__WHAT THE EXERCISE ASKS__.
Should the listing contain images, exclude them; give the rest again exactly.

***

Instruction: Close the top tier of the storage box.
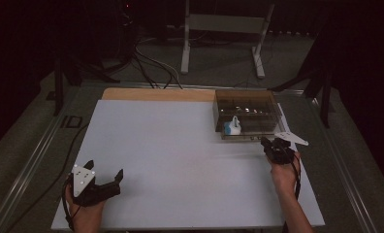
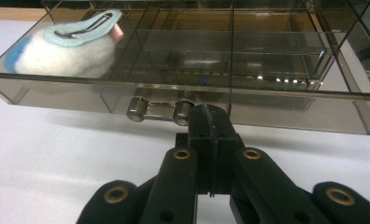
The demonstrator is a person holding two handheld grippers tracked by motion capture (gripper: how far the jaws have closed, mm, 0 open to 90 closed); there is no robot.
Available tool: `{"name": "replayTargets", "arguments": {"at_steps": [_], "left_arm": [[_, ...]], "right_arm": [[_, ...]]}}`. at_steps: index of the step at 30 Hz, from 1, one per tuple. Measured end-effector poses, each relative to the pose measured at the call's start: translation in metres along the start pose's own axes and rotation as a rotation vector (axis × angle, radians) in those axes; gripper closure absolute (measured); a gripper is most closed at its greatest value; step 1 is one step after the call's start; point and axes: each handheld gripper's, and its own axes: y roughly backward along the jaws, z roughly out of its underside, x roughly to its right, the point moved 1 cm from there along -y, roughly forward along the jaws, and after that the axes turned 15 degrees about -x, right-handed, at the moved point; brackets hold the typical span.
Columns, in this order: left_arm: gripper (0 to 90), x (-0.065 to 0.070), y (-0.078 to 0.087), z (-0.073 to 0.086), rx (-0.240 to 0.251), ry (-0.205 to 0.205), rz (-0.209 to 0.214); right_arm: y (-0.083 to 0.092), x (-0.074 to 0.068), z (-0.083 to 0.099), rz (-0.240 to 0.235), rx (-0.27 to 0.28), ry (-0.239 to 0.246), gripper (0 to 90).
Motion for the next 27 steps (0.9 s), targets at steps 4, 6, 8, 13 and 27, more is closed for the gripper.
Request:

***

__PROBLEM SOLUTION__.
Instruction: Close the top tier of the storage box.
The demonstrator is a person holding two handheld grippers tracked by motion capture (gripper: how far the jaws have closed, mm, 0 open to 90 closed); there is no robot.
Available tool: `{"name": "replayTargets", "arguments": {"at_steps": [_], "left_arm": [[_, ...]], "right_arm": [[_, ...]]}}`. at_steps: index of the step at 30 Hz, from 1, one per tuple. Measured end-effector poses, each relative to the pose measured at the call's start: translation in metres along the start pose's own axes and rotation as a rotation vector (axis × angle, radians) in those axes; gripper closure absolute (measured); a gripper is most closed at its greatest value; step 1 is one step after the call's start; point and axes: each handheld gripper's, and its own axes: y roughly backward along the jaws, z roughly out of its underside, x roughly to its right, the point moved 1 cm from there along -y, roughly forward along the jaws, and after that the axes turned 15 degrees about -x, right-handed, at the moved point; brackets hold the typical span.
Columns, in this order: left_arm: gripper (0 to 90), x (-0.065 to 0.070), y (-0.078 to 0.087), z (-0.073 to 0.086), rx (-0.240 to 0.251), ry (-0.205 to 0.205), rz (-0.209 to 0.214); right_arm: y (-0.083 to 0.092), x (-0.074 to 0.068), z (-0.083 to 0.099), rz (-0.240 to 0.235), rx (-0.27 to 0.28), ry (-0.239 to 0.246), gripper (0 to 90).
Motion for the next 27 steps (0.9 s), targets at steps 4, 6, 8, 13 and 27, more is closed for the gripper.
Request:

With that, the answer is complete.